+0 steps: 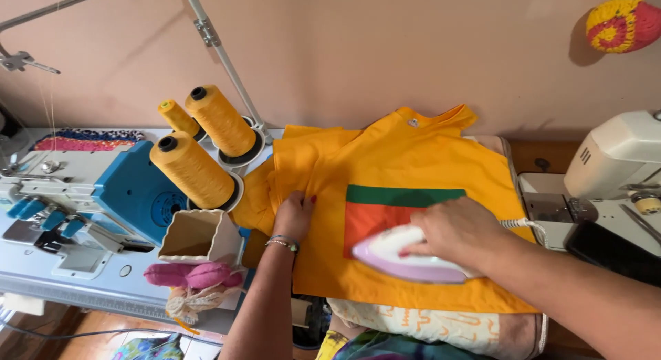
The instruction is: The person irons a yellow t-shirt with a name patch on an ironing board, repeatedly smoothing the front and sleeves. They adjust the shirt and reposition it several times to ensure even coverage. The iron is used consistently across the garment surface.
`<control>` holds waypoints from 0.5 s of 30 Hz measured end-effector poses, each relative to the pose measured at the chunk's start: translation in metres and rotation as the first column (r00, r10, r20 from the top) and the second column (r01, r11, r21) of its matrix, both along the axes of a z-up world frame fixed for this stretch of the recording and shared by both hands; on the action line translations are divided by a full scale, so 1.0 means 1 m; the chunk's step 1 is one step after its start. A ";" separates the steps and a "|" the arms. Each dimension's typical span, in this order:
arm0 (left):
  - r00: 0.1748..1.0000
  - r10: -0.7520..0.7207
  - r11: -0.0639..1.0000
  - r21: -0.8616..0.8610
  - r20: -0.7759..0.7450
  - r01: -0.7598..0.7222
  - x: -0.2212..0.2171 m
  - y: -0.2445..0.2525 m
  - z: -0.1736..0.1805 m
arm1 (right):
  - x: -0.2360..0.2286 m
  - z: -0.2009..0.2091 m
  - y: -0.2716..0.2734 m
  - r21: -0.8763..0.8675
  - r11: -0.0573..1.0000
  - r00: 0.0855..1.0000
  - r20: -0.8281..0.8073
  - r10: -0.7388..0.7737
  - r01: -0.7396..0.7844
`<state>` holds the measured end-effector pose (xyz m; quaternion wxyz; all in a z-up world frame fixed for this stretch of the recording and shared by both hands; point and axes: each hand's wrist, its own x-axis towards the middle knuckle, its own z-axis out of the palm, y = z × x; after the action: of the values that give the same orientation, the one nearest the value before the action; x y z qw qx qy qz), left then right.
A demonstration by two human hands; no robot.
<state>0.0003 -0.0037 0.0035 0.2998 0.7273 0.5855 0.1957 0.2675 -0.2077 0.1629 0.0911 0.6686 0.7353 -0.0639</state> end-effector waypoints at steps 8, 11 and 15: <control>1.000 0.018 1.000 0.000 0.000 -0.018 0.000 -0.004 0.004 | 0.013 0.000 0.087 0.169 0.976 0.990 0.015 -0.140 0.135; 1.000 0.014 1.000 0.004 0.003 -0.014 0.000 -0.004 0.000 | 0.009 0.005 0.084 0.117 0.979 0.985 0.029 -0.170 0.165; 1.000 0.018 1.000 -0.008 0.005 -0.018 0.001 0.001 -0.002 | -0.012 -0.002 0.054 0.011 0.999 0.999 -0.038 -0.037 0.037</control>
<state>0.0008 -0.0029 0.0013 0.3026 0.7202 0.5921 0.1978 0.2558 -0.1534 0.1614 0.0723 0.6812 0.7248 -0.0738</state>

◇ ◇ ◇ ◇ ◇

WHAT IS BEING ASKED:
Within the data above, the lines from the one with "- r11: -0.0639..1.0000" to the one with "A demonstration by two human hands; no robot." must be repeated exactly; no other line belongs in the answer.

WRITTEN SOLUTION:
  - r11: -0.0639..1.0000
  - r21: -0.8616..0.8610
  - r20: -0.7759..0.7450
  - r01: -0.7598..0.7222
  - x: -0.2212..0.2171 m
  - y: -0.2445..0.2525 m
  - z: -0.1736..0.1805 m
arm1 (right):
  - x: -0.2360..0.2286 m
  - z: -0.2009..0.2091 m
  - y: -0.2716..0.2734 m
  - r21: -0.8763..0.8675
  - r11: -0.0573..1.0000
  - r00: 0.0855..1.0000
  - r20: -0.8281..0.8073
  - r10: -0.7388..0.7737
  - r01: -0.7396..0.7844
`<state>` holds the measured end-effector pose (xyz m; quaternion wxyz; all in a z-up world frame fixed for this stretch of the recording and shared by both hands; point and axes: each hand's wrist, its own x-axis towards the middle knuckle, its own z-axis out of the palm, y = z × x; after the action: of the values that give the same orientation, the one nearest the value before the action; x y z qw qx qy qz), left then right.
A demonstration by two human hands; no robot.

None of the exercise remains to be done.